Items listed in a dataset:
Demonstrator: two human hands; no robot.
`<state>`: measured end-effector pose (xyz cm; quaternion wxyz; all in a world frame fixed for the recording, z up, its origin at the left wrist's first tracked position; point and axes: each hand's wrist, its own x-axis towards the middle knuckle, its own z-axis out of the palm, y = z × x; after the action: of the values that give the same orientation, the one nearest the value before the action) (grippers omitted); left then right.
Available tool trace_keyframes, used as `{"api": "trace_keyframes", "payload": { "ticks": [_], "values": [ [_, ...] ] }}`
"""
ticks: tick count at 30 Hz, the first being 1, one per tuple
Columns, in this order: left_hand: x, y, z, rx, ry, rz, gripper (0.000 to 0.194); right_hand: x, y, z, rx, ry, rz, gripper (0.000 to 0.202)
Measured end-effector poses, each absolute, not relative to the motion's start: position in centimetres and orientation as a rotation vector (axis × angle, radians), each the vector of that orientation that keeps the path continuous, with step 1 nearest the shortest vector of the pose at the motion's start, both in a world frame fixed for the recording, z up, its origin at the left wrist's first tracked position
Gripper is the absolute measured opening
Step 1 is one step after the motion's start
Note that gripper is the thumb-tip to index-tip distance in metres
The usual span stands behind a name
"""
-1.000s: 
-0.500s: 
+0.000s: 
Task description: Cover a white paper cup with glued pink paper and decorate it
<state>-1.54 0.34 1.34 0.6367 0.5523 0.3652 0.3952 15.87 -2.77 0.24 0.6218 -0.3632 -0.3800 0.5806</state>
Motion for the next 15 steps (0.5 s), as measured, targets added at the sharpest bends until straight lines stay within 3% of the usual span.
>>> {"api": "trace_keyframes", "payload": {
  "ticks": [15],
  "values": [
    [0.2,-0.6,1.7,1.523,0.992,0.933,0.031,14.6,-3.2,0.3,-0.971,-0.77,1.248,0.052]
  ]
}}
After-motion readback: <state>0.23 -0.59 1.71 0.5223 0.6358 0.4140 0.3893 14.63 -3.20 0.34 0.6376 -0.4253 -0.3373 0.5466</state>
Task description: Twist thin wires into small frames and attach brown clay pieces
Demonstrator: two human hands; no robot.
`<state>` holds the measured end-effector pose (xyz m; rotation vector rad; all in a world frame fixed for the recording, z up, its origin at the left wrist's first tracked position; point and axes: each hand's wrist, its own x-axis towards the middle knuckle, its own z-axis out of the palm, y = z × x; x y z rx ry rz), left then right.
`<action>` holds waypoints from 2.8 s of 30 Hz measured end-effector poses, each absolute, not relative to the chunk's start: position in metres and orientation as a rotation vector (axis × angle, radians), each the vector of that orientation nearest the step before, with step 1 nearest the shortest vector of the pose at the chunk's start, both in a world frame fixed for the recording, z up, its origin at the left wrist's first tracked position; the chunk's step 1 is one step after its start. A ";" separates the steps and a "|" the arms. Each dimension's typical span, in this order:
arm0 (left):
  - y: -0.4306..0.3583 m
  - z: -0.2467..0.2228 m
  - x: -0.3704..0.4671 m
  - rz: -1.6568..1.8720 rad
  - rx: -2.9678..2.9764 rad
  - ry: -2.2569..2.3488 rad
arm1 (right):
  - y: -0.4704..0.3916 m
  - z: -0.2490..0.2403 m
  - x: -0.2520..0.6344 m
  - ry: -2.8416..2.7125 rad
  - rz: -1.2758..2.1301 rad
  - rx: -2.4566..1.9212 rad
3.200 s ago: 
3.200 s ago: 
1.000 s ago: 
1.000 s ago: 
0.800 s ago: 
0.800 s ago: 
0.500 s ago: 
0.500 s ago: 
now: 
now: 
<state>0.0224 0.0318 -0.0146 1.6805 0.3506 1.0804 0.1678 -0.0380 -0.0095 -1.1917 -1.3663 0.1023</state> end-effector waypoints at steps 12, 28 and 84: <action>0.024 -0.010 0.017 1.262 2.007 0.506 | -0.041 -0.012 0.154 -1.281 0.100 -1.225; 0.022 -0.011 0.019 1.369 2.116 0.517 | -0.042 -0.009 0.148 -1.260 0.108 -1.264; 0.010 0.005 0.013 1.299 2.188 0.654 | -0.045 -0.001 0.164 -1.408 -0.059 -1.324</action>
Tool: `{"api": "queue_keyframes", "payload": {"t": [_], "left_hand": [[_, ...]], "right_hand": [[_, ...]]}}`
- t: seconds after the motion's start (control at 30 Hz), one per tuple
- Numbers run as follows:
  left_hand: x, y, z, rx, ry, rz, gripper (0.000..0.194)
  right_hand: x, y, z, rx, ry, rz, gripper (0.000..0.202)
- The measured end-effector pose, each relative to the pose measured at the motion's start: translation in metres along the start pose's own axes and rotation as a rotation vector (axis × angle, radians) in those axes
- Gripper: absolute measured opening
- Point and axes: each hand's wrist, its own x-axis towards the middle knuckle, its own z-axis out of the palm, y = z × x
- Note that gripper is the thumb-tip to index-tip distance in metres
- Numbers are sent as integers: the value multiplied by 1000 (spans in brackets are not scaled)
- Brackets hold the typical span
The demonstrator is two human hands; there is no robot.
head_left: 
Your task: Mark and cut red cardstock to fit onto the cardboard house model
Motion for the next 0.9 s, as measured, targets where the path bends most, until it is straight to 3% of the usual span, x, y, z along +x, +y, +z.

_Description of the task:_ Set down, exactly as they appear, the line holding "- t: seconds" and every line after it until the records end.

_Answer below:_
- t: seconds after the motion's start (control at 30 Hz), one per tuple
- Numbers run as follows:
  left_hand: x, y, z, rx, ry, rz, gripper (0.000..0.194)
  right_hand: x, y, z, rx, ry, rz, gripper (0.000..0.202)
- The measured end-effector pose, each relative to the pose measured at the motion's start: translation in metres along the start pose's own axes and rotation as a rotation vector (axis × angle, radians) in those axes
- Gripper: absolute measured opening
- Point and axes: each hand's wrist, its own x-axis towards the middle knuckle, its own z-axis out of the palm, y = z × x
- Note that gripper is the thumb-tip to index-tip distance in metres
- Numbers are sent as integers: the value multiplied by 1000 (spans in brackets are not scaled)
- Brackets hold the typical span
The demonstrator is two human hands; there is no robot.
head_left: 
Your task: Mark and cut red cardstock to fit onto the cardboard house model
Motion for the next 0.9 s, as measured, targets where the path bends most, until it is straight to 3% of the usual span, x, y, z along +x, +y, +z.

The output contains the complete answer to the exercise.